**MATERIAL TO PROCESS**
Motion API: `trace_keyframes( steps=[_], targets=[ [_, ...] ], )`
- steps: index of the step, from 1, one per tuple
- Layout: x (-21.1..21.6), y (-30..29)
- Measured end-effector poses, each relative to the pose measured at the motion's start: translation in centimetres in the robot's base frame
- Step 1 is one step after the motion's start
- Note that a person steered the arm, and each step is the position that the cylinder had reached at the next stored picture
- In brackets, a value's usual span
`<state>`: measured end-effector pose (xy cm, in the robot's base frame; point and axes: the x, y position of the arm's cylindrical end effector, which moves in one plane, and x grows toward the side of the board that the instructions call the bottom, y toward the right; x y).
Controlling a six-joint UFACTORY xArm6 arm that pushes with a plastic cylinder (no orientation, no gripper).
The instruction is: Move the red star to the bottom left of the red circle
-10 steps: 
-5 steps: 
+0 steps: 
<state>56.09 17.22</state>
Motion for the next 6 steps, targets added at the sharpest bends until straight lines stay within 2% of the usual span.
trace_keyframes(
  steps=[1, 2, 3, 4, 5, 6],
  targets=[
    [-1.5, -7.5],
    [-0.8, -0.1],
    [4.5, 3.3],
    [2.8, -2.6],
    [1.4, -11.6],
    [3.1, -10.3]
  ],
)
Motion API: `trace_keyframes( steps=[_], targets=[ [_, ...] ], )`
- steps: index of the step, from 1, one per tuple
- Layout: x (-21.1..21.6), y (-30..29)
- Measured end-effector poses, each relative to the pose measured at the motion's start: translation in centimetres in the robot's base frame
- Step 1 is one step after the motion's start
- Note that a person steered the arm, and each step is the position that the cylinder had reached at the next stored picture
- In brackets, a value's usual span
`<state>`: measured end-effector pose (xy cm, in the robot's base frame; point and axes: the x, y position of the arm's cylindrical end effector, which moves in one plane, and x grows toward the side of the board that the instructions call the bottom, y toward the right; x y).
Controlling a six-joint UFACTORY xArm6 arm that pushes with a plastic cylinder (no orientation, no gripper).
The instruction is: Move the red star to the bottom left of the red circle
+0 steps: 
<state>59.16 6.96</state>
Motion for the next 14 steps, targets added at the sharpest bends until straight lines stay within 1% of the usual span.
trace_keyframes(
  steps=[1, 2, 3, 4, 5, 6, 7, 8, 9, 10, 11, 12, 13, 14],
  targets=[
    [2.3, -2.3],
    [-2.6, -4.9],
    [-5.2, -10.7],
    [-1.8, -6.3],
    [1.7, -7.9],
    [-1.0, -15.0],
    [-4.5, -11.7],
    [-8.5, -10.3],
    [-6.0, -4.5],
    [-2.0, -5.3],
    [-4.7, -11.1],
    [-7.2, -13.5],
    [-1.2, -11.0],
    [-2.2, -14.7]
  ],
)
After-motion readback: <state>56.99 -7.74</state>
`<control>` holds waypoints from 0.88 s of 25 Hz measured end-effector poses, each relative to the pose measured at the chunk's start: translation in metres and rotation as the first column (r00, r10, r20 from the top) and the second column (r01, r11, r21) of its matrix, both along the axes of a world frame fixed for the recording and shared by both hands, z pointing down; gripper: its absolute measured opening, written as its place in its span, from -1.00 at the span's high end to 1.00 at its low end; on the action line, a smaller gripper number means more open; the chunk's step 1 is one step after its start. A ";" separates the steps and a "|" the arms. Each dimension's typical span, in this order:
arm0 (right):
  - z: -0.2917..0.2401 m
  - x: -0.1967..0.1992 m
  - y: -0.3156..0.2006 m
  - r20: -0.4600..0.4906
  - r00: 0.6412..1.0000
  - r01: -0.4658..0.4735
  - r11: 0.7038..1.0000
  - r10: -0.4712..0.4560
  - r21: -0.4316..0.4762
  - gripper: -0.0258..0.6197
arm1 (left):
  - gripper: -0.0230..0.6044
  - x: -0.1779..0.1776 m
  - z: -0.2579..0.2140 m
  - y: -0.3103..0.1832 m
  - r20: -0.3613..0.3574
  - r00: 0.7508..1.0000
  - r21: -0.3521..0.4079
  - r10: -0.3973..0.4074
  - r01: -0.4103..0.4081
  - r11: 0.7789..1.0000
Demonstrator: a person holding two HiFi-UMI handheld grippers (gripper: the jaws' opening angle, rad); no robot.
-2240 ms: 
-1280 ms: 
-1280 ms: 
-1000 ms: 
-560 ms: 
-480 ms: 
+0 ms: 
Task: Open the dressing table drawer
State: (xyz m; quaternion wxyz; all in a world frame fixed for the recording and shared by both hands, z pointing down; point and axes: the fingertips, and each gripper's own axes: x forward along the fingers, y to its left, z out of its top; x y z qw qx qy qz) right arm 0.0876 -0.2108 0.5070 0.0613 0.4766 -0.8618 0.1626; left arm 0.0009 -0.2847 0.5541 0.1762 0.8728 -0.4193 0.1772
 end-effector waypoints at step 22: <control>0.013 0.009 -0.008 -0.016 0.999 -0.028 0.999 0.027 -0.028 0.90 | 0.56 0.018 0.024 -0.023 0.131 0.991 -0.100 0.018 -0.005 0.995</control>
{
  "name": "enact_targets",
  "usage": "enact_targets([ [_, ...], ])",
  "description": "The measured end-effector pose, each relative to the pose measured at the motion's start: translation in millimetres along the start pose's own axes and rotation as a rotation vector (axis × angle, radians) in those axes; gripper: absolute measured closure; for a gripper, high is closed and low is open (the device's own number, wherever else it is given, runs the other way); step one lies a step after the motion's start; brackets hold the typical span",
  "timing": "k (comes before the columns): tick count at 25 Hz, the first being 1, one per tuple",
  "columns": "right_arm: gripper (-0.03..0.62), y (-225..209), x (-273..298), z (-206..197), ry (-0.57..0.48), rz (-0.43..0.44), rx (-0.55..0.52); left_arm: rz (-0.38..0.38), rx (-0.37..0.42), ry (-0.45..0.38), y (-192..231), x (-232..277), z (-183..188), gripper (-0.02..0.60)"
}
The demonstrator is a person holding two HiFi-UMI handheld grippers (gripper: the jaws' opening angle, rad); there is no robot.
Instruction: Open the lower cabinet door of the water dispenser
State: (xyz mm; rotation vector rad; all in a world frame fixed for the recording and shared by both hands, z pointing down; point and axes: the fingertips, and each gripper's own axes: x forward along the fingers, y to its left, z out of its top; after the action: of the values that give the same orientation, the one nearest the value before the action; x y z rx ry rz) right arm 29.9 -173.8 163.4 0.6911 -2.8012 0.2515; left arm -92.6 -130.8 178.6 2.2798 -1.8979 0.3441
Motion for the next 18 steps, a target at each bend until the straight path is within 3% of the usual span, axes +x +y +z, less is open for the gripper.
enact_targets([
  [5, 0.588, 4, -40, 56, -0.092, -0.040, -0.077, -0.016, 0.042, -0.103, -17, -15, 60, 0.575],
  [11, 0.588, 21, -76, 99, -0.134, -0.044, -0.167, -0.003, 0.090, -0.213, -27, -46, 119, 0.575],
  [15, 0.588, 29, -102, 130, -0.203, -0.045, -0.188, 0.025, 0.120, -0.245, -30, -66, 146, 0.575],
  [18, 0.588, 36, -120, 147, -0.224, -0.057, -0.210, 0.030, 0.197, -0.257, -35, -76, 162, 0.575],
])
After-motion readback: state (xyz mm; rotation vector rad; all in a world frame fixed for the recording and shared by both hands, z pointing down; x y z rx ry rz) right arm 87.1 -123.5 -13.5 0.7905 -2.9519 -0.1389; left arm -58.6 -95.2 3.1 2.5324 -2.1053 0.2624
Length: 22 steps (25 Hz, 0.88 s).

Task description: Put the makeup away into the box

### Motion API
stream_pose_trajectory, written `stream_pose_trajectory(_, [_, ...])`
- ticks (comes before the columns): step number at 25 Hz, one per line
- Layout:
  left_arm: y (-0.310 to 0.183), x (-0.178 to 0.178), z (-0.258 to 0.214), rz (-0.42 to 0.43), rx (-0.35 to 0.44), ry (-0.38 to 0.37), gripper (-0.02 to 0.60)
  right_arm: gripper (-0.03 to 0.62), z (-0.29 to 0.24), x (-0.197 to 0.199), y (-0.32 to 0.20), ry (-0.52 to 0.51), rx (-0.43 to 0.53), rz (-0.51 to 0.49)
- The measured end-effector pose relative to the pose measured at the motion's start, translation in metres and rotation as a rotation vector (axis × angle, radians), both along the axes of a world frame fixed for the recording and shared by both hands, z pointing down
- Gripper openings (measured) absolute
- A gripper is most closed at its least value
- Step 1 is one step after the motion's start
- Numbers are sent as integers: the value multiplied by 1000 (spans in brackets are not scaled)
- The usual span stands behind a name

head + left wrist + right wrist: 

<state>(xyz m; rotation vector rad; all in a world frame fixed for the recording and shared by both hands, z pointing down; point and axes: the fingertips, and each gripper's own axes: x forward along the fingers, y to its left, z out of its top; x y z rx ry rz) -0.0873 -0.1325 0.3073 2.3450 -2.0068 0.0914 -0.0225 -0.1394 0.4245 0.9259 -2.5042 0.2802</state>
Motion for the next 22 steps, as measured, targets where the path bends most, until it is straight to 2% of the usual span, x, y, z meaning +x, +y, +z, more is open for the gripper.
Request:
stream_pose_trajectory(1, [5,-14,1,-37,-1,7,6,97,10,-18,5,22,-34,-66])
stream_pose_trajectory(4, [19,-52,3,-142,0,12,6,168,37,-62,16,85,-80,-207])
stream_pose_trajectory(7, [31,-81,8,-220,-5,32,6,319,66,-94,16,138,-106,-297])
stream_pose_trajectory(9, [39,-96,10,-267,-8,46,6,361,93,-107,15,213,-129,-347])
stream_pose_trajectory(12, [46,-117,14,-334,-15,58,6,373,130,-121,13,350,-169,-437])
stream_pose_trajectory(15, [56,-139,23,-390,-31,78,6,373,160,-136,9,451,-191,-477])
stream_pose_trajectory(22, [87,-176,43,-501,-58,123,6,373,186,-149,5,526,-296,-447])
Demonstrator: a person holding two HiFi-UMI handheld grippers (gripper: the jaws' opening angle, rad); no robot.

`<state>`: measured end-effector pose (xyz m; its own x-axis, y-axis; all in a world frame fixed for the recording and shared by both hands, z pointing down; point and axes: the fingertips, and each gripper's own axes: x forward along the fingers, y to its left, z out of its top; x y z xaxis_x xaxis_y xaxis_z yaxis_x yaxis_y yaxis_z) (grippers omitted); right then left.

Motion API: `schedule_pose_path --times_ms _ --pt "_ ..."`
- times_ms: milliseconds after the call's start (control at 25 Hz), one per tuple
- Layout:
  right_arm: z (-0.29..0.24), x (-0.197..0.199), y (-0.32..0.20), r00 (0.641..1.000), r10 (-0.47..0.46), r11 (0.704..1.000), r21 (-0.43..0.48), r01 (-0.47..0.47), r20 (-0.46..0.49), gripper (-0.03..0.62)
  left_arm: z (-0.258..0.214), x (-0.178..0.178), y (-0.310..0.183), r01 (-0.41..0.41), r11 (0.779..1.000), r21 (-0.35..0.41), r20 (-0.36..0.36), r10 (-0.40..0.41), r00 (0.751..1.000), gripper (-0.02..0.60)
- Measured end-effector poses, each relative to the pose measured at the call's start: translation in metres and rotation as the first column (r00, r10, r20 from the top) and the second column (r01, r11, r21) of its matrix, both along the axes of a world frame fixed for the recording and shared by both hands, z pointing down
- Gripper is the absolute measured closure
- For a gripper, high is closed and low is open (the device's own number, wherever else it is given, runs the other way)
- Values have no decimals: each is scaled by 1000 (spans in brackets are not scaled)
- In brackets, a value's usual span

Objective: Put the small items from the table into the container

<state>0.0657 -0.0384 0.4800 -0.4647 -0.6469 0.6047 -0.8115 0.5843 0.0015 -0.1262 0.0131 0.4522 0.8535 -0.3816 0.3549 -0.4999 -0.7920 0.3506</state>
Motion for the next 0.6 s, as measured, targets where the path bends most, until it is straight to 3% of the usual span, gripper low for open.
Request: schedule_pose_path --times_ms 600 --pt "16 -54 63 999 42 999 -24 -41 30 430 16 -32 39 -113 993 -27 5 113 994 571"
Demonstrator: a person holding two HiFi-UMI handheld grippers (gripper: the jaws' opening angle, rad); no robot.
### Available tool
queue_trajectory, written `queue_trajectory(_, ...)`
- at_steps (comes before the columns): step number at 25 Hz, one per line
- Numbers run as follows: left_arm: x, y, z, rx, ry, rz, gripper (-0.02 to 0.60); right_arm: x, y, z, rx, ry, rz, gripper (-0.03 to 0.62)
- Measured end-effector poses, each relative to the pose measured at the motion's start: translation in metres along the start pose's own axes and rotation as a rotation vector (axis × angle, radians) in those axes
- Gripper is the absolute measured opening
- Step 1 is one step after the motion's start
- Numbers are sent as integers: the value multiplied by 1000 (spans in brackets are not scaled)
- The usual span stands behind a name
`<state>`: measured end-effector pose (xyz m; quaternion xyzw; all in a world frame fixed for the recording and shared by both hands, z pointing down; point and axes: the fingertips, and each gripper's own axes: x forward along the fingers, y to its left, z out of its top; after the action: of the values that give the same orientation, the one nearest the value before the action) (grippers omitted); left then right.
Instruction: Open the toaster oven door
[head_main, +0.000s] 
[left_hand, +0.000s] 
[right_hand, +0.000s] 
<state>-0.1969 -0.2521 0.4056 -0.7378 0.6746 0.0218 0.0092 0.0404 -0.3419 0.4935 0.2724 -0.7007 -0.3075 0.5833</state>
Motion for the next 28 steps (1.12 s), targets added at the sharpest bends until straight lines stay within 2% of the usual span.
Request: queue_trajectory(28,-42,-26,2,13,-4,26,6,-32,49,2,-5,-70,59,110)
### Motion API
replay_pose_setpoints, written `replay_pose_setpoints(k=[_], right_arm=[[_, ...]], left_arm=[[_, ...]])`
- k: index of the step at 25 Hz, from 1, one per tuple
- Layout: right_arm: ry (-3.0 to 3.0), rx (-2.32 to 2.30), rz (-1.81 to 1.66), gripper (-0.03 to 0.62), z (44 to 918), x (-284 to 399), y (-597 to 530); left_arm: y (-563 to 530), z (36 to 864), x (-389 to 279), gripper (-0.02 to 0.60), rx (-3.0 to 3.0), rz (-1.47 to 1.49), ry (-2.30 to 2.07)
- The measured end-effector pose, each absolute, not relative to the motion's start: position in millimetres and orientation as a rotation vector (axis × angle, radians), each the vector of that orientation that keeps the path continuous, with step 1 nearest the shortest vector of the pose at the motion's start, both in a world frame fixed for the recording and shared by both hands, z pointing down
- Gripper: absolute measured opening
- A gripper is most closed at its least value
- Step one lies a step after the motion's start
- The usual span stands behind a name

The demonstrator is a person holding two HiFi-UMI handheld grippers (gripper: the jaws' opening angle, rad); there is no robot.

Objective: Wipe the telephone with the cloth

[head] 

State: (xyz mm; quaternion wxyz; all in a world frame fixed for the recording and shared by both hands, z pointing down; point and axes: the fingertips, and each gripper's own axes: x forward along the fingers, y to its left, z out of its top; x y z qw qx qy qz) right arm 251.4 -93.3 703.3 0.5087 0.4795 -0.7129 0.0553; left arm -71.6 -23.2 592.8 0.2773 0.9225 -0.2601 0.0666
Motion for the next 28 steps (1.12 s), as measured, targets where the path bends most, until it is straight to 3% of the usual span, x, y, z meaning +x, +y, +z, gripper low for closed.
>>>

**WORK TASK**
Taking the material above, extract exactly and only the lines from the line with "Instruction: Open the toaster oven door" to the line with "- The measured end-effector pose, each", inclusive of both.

**RESPONSE AREA**
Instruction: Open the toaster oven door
[head_main, +0.000s] 
[left_hand, +0.000s] 
[right_hand, +0.000s] 
<state>-0.1969 -0.2521 0.4056 -0.7378 0.6746 0.0218 0.0092 0.0404 -0.3419 0.4935 0.2724 -0.7007 -0.3075 0.5833</state>
Motion for the next 28 steps (1.12 s), targets added at the sharpest bends until straight lines stay within 2% of the usual span.
Request: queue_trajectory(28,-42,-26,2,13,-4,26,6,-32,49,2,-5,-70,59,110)
### Motion API
replay_pose_setpoints, written `replay_pose_setpoints(k=[_], right_arm=[[_, ...]], left_arm=[[_, ...]])`
- k: index of the step at 25 Hz, from 1, one per tuple
- Layout: right_arm: ry (-3.0 to 3.0), rx (-2.32 to 2.30), rz (-1.81 to 1.66), gripper (-0.03 to 0.62), z (44 to 918), x (-284 to 399), y (-597 to 530); left_arm: y (-563 to 530), z (36 to 864), x (-389 to 279), gripper (-0.02 to 0.60), rx (-3.0 to 3.0), rz (-1.47 to 1.49), ry (-2.30 to 2.07)
- The measured end-effector pose, each absolute, not relative to the motion's start: position in millimetres and orientation as a rotation vector (axis × angle, radians), each the vector of that orientation that keeps the path continuous, with step 1 nearest the shortest vector of the pose at the motion's start, both in a world frame fixed for the recording and shared by both hands, z pointing down

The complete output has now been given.